Ways to lower your blood pressure
My wife was just given some medical news that required that she lower her blood pressure. I have been on blood pressure medication for a number of years. As we age, it is common to develop high blood pressure or hypertension. In fact, 53% of Canadians over the age of 60 have hypertension. Unlike other serious medical conditions, you can do something about hypertension, beyond taking medication. Several lifestyle changes have been proven to lower blood pressure.
Measure your blood pressure at home using a blood pressure monitor. Of course, proper technique, and when you measure is critical for the highest accuracy at home.
• Make sure you relax for 5 minutes before measuring.
• Sit with your back supported with your arm supported on a table
• Do not move or speak during the reading
Your real average blood pressure is based on the average of all systolic (the higher number) and all diastolic (the lower number), averaged separately after 7 days of measurements. Take two readings in the morning before breakfast, and two readings at least 2 hours after dinner. When you calculate the averages, do not include the first day’s data.
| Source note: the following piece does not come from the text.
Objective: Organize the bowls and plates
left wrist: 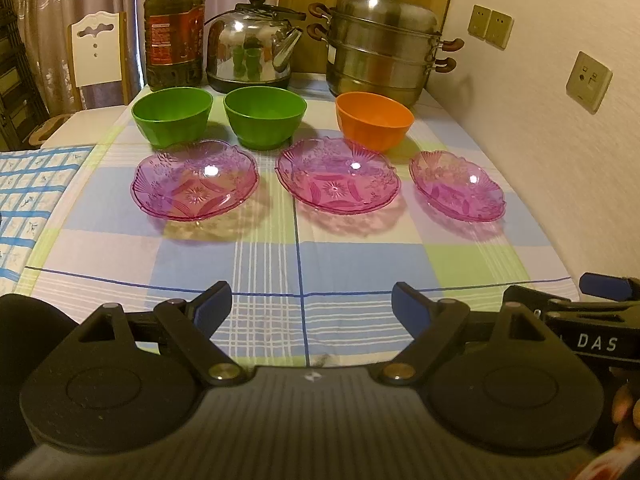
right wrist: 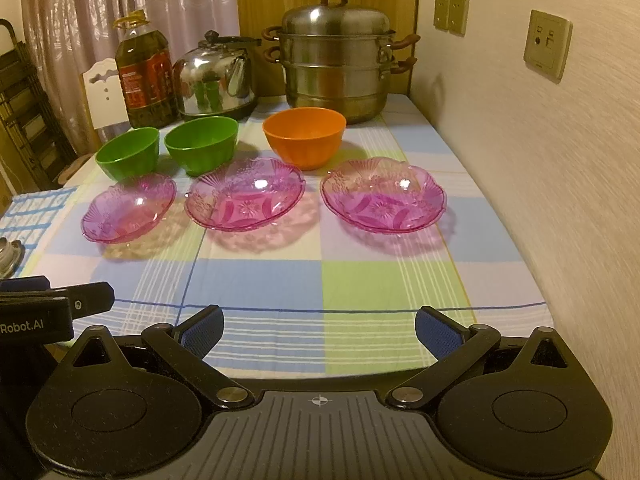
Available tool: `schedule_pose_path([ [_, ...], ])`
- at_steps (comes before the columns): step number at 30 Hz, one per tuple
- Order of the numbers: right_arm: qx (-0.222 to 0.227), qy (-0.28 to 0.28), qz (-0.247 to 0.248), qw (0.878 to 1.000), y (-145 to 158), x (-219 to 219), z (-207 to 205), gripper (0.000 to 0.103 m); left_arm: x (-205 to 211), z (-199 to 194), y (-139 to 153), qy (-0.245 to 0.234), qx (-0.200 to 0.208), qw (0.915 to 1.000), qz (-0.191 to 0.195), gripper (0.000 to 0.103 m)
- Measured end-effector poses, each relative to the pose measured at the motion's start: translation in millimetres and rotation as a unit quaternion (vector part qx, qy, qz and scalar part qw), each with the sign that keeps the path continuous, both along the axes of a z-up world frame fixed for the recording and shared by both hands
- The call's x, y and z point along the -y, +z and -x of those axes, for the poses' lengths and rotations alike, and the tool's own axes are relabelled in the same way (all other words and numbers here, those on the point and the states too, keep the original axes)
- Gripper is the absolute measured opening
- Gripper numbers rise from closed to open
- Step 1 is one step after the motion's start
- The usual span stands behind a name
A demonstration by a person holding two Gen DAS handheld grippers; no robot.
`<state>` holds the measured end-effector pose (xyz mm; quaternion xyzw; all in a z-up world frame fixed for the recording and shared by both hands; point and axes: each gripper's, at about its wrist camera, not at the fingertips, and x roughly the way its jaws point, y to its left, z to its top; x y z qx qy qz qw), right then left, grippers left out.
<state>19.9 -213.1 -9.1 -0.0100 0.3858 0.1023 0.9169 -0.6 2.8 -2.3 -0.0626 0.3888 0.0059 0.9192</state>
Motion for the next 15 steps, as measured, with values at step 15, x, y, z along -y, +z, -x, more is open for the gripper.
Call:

Lose weight. Statistics Canada reports that over 60% of Canadians between 45 and 64 years of age are “medically overweight (BMI >25) or obese (BMI >30)”. Body Mass Index (BMI) is a calculation using your height and weight. Studies have shown that for every 2.2 lbs. of weight loss, blood pressure is reduced by 1.6 mmHg / 1.1 mmHg.
Get Moving. A survey of physical activity among Canadian adults found that only 12% of people over 60 and less than 20% of people aged 40-59 were meeting the guideline of 150 minutes of moderate to vigorous exercise per week.
You do not need to train like an Olympic athlete, but you do need to work your heart. Get your heart rate to 55% – 65% of your maximum heart rate (MHR). A simple calculation for MHR is 220 – Age, so if your 60, your MHR is approximately 160 and you need to exercise at 96 beats per minute. Ideally, break up the 150 minutes into 20- or 30-minute sessions. It doesn’t matter what you do, walk, swim, jog, dance or cycle. They are all great for heart fitness.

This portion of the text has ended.